WHAT TO DO:
Your answer should be the lines of the material that include the word "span".

GIVEN MATERIAL:
[Start of section]

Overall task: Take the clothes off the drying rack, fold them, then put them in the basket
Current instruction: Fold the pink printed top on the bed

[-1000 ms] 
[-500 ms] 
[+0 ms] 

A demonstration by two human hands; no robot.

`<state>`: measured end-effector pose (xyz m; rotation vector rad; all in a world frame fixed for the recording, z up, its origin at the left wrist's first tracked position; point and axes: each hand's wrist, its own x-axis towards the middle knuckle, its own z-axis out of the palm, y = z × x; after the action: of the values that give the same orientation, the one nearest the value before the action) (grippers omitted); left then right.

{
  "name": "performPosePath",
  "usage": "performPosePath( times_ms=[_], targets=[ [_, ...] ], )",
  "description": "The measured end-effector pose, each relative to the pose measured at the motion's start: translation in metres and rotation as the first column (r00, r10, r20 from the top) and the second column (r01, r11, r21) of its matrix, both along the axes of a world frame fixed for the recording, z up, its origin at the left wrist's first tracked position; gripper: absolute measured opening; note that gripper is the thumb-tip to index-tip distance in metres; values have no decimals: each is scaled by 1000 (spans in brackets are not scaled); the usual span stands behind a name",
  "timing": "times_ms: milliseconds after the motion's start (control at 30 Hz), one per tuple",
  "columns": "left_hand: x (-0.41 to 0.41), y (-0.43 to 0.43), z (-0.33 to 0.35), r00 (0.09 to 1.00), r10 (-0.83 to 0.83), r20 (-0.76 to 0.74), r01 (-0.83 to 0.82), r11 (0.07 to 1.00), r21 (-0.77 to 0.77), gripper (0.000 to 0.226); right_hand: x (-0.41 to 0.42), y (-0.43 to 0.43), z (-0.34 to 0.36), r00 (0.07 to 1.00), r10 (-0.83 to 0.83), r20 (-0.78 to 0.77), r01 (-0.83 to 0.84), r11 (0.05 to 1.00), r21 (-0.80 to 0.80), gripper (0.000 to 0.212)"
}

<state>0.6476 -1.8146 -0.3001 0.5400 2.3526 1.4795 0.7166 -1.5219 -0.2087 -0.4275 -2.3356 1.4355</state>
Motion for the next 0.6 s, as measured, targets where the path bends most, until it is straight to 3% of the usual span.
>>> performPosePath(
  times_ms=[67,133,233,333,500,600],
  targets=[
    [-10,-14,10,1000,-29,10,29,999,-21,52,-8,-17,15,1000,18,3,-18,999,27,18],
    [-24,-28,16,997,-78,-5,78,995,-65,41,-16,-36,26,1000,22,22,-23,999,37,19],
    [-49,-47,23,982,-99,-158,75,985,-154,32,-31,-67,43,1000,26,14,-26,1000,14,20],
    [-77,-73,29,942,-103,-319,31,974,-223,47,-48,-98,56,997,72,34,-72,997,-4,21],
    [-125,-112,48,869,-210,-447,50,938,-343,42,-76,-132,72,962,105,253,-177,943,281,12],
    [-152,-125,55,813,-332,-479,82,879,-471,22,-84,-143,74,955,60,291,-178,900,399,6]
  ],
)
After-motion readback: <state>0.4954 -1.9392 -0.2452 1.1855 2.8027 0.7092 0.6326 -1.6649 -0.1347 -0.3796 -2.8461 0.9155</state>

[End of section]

OUTPUT OF THE TASK:
  "description": "The measured end-effector pose, each relative to the pose measured at the motion's start: translation in metres and rotation as the first column (r00, r10, r20 from the top) and the second column (r01, r11, r21) of its matrix, both along the axes of a world frame fixed for the recording, z up, its origin at the left wrist's first tracked position; gripper: absolute measured opening; note that gripper is the thumb-tip to index-tip distance in metres; values have no decimals: each is scaled by 1000 (spans in brackets are not scaled); the usual span stands behind a name",
Motion for the next 0.6 s, as measured, targets where the path bends most, until it is straight to 3% of the usual span.

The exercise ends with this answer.